Municipal workers have done a remarkable job of cleaning up the debris since Russian forces withdrew from the area at the end of March. But there is no hiding the devastation in Borodyanka, the most badly damaged of the towns north-west of Kyiv, which bore the brunt of Moscow’s failed attempt to take the capital after the invasion began on February 24.
The music school is on Central Street, where advancing Russian tanks met ferocious resistance from Ukrainian forces. On the same road, the post office, municipal administration building, district administration office, police headquarters, a cultural centre and several apartment blocks have all been destroyed.
In a classroom across town that serves as his makeshift office, Georgy Yerko, the deputy district mayor, consults his list: 397 buildings including nine high-rise residential blocks obliterated, 888 damaged, 17,000 square metres of windows shattered.

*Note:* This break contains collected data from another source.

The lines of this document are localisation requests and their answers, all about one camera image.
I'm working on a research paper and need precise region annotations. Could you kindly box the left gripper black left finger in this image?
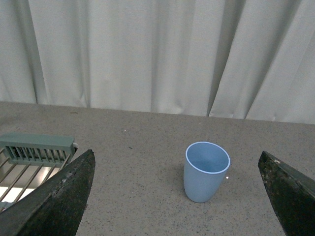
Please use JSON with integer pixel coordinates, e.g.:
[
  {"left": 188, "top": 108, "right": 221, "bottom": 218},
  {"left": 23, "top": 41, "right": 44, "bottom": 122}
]
[{"left": 0, "top": 149, "right": 95, "bottom": 236}]

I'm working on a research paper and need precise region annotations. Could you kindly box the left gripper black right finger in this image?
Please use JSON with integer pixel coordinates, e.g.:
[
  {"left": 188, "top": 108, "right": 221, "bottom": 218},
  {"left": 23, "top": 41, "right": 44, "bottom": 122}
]
[{"left": 258, "top": 151, "right": 315, "bottom": 236}]

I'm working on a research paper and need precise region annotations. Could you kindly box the light blue plastic cup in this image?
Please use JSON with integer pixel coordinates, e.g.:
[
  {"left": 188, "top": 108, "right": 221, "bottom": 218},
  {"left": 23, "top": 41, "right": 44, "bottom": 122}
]
[{"left": 184, "top": 142, "right": 231, "bottom": 203}]

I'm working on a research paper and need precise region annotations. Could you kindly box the white pleated curtain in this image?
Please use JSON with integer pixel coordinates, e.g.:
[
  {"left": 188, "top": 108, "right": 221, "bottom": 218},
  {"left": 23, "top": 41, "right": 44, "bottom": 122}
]
[{"left": 0, "top": 0, "right": 315, "bottom": 124}]

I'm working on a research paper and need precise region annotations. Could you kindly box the green wire dish rack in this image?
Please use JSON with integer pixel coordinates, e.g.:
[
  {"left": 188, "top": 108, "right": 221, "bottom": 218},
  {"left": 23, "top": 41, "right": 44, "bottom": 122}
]
[{"left": 0, "top": 133, "right": 78, "bottom": 211}]

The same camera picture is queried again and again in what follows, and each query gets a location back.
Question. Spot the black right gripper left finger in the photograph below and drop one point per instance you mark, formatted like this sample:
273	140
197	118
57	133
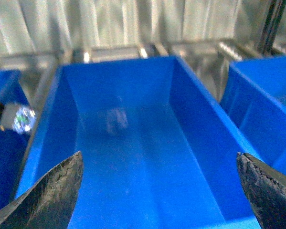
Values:
50	202

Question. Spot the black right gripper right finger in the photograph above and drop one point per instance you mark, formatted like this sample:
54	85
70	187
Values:
265	189

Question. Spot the blue left plastic bin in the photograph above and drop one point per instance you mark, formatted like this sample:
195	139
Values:
12	144

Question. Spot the blue plastic bin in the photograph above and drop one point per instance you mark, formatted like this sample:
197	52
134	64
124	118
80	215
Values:
150	176
12	144
255	100

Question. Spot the blue right plastic bin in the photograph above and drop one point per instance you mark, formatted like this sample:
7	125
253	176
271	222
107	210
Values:
255	100

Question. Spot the blue middle plastic bin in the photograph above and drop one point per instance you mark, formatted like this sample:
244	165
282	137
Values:
150	176

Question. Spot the metal roller rack frame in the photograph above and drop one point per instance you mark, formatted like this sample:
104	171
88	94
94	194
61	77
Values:
157	90

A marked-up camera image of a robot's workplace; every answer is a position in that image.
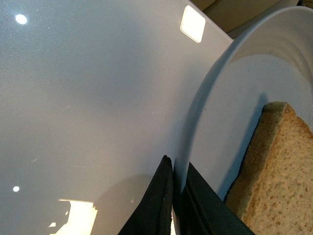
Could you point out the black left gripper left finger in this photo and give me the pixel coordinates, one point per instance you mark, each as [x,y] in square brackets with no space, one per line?
[153,215]

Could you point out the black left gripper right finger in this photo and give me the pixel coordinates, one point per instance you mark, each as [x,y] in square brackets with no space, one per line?
[200,211]

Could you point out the slice of brown bread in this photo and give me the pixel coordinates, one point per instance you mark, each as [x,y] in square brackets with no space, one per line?
[273,193]

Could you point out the round grey plate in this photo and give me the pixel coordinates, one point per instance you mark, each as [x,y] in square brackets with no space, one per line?
[270,61]

Asked whether he can put a price on the losses, he shakes his head, pointing out that even in houses untouched by bombs or bullets, the pipes may have burst due to lack of heat. But he knows who should carry the cost: Russia.

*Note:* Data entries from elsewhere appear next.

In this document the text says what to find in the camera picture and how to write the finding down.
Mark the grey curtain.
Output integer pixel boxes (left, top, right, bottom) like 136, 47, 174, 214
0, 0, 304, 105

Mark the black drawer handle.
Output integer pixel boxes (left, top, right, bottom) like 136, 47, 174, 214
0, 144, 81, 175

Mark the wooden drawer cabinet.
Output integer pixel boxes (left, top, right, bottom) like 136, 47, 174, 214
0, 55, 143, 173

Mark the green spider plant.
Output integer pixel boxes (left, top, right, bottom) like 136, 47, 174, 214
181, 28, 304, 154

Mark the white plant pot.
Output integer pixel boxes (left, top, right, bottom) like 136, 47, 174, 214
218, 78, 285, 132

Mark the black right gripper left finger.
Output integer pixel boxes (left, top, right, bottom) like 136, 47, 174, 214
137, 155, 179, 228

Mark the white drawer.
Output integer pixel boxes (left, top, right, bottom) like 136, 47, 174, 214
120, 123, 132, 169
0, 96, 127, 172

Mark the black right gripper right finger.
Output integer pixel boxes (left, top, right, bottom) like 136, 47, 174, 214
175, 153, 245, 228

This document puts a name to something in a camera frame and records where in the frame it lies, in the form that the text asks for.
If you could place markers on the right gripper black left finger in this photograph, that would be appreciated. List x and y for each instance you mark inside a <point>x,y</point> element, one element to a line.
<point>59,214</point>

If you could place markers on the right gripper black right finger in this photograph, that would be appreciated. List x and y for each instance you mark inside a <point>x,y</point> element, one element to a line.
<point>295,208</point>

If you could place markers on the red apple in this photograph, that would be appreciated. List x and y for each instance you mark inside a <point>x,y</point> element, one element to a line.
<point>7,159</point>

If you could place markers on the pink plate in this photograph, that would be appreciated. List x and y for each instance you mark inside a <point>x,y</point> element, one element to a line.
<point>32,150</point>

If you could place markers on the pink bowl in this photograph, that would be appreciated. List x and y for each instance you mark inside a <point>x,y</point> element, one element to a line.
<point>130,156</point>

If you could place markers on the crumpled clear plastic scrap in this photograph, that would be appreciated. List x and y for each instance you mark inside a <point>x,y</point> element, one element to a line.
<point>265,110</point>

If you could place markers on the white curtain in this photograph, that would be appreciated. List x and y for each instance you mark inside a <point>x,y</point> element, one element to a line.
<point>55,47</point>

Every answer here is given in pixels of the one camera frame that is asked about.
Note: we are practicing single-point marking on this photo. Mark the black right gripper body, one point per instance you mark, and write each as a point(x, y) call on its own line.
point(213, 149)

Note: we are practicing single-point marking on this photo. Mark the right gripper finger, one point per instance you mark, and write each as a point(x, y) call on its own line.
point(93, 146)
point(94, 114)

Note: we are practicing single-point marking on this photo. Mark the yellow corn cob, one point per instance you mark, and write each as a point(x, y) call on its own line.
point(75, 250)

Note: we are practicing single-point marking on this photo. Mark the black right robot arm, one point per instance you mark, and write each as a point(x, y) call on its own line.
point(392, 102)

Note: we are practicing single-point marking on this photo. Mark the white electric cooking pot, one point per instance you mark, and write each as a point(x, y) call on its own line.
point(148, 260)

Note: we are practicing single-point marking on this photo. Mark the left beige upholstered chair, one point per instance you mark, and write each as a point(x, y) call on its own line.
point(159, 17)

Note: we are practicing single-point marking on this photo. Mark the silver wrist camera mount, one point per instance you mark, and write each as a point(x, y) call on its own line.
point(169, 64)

“The side that destroys should be the side that pays,” Yerko says.
Although shocking, the losses in Borodyanka, which before the war had a population of 13,000, are a tiny fraction of those inflicted on the country by Russia’s invasion. Mariupol, the south-eastern port city that has been mostly levelled in a Russian siege, had a population 40 times larger.
Even as the destruction continues, the western governments that have backed Ukraine in the war are beginning to weigh up the costs and planning that will be needed for a postwar reconstruction effort that will rival anything seen since the second world war.

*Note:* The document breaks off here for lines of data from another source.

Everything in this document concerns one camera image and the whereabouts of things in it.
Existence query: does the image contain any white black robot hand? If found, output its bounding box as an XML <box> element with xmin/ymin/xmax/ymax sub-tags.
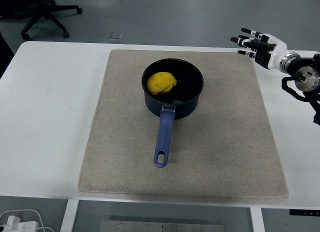
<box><xmin>230</xmin><ymin>28</ymin><xmax>288</xmax><ymax>71</ymax></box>

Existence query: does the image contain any yellow potato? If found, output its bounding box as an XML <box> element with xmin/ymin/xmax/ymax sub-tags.
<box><xmin>146</xmin><ymin>71</ymin><xmax>177</xmax><ymax>96</ymax></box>

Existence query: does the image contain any grey floor socket plate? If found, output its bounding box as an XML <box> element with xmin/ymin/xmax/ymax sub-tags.
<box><xmin>109</xmin><ymin>31</ymin><xmax>124</xmax><ymax>41</ymax></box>

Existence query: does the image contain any black table control panel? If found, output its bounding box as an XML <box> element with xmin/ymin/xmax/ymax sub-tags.
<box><xmin>289</xmin><ymin>209</ymin><xmax>320</xmax><ymax>216</ymax></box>

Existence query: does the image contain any white table leg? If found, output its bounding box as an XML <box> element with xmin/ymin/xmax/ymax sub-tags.
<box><xmin>59</xmin><ymin>199</ymin><xmax>80</xmax><ymax>232</ymax></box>
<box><xmin>249</xmin><ymin>206</ymin><xmax>266</xmax><ymax>232</ymax></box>

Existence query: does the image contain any beige fabric mat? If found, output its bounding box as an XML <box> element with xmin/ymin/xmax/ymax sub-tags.
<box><xmin>78</xmin><ymin>49</ymin><xmax>290</xmax><ymax>200</ymax></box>

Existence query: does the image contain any grey metal plate with screws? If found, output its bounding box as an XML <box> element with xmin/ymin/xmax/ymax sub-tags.
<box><xmin>99</xmin><ymin>219</ymin><xmax>226</xmax><ymax>232</ymax></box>

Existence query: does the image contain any black office chair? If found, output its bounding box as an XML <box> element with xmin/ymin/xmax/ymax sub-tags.
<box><xmin>0</xmin><ymin>0</ymin><xmax>83</xmax><ymax>40</ymax></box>

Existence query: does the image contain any white power strip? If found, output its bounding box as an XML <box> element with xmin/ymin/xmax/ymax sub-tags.
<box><xmin>0</xmin><ymin>215</ymin><xmax>38</xmax><ymax>232</ymax></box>

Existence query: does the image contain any blue pot with handle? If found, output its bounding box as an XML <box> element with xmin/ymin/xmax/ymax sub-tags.
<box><xmin>141</xmin><ymin>58</ymin><xmax>205</xmax><ymax>168</ymax></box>

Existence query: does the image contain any white cable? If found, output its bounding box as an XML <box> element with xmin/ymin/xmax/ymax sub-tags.
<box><xmin>0</xmin><ymin>208</ymin><xmax>55</xmax><ymax>232</ymax></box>

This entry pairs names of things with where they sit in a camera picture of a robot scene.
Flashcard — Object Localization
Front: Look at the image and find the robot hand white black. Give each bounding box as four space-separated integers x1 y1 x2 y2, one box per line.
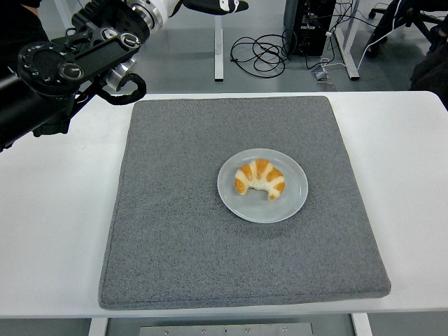
159 0 250 18

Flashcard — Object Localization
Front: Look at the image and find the croissant bread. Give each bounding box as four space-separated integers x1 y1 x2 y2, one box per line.
234 158 286 201

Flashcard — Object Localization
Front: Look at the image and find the grey round plate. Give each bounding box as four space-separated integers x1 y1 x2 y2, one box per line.
216 148 309 224

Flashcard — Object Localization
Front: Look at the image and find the grey metal plate with screws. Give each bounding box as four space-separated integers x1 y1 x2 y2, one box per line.
139 322 314 336

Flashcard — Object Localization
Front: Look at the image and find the white desk leg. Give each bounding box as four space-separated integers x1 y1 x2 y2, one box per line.
54 0 73 34
213 12 224 83
334 0 361 81

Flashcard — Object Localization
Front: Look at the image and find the black computer tower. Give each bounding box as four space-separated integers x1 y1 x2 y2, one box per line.
282 0 339 57

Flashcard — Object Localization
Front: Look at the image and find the small grey floor box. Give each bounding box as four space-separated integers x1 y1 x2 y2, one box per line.
310 68 335 84

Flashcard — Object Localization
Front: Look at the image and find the person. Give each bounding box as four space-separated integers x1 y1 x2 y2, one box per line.
0 0 48 76
365 0 448 59

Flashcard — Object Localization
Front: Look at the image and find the black office chair base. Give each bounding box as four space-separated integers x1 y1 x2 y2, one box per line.
367 0 444 40

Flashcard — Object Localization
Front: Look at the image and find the grey fabric mat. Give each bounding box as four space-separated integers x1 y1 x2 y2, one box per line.
98 96 392 311

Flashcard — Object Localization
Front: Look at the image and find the white table leg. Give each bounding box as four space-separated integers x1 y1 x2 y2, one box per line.
87 316 109 336
351 313 373 336

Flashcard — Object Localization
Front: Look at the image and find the black cable bundle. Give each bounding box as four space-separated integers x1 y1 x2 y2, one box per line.
230 33 291 78

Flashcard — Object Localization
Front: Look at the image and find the white cable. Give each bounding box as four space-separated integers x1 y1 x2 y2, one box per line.
318 0 407 71

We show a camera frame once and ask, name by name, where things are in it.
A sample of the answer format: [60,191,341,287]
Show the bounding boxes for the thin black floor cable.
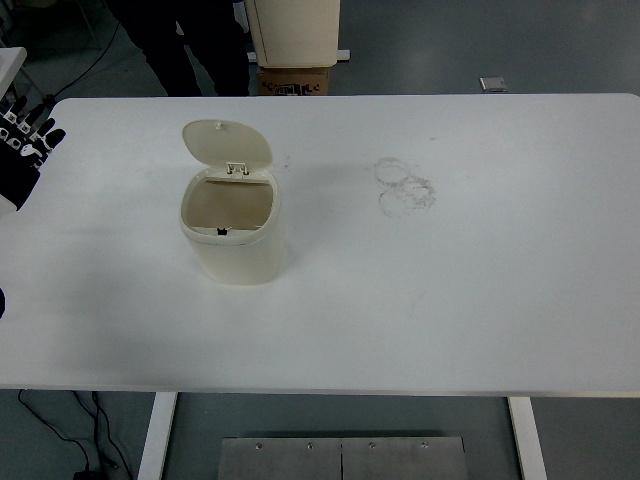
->
[52,19,122,99]

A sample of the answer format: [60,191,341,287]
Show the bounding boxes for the grey metal plate with screws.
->
[220,436,343,480]
[341,436,467,480]

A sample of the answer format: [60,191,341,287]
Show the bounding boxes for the small white side table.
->
[0,46,28,100]

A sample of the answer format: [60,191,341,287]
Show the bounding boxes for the black cable with adapter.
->
[17,389,132,480]

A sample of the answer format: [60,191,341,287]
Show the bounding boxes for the cream plastic trash bin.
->
[178,118,288,287]

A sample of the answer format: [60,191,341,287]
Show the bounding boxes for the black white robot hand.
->
[0,97,67,215]

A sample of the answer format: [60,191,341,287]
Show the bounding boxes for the white table leg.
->
[136,392,179,480]
[506,396,549,480]

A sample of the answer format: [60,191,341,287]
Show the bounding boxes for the large cream plastic bin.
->
[243,0,342,69]

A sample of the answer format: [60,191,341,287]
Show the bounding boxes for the person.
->
[118,0,251,98]

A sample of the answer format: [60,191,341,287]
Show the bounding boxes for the brown cardboard box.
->
[256,65,332,97]

The project, officials warn, is going to be immensely complex and costly, running into hundreds of billions of euros, and it will have to go far beyond simply rebuilding bridges and municipal buildings. It will entail the wholesale reconstruction of Ukraine’s private sector and reforms to an economy that, after suffering from eight years of simmering conflict, is in line for a 45 per cent crash in output this year.
The fate of postwar reconstruction will hinge on some of the existential questions about Ukraine that the war has only made more urgent: whether its state can free itself from the corruption and oligarch-strewn system that has plagued it, and whether it can forge a genuinely close relationship with the EU that might even include membership. It will also depend on whether Russia will ever pay for any of the damage.
EU officials are divided over how intensively they can or even should be planning for this fraught reconstruction exercise given there is no end in sight to Russia’s assault on the country. But they are clear that if the eventual process is mishandled, it would be disastrous both for Ukraine and for wider European security.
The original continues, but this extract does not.